_PROBLEM:_ Report how many lines below contain the word "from". Write only that number.

_DATASET EXTRACT:_
══════
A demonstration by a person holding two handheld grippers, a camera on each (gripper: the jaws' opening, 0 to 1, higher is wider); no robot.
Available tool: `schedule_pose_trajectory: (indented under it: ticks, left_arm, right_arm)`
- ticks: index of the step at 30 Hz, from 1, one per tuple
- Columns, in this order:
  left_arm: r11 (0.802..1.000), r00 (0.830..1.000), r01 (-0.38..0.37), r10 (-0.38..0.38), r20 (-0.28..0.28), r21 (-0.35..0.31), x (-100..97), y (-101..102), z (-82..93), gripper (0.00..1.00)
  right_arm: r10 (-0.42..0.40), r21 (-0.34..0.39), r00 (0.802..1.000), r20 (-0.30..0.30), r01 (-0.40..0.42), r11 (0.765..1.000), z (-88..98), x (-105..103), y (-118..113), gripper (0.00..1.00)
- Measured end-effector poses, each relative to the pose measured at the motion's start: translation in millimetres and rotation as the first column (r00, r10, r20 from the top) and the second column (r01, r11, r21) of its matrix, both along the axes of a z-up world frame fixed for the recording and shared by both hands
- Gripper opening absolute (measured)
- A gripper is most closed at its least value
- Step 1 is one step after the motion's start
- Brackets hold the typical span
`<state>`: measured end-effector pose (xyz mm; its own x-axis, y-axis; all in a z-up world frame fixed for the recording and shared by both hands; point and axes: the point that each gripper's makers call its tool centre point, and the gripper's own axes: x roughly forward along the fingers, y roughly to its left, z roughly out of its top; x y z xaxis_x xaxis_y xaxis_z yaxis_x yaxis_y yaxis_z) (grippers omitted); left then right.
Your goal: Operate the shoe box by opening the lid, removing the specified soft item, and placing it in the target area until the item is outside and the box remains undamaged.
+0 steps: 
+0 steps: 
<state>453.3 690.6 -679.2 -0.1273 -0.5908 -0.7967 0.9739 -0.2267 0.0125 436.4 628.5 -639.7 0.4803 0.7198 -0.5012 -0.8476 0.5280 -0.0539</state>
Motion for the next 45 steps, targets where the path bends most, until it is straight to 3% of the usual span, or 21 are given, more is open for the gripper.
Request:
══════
_REPLY TO THE TASK:_ 2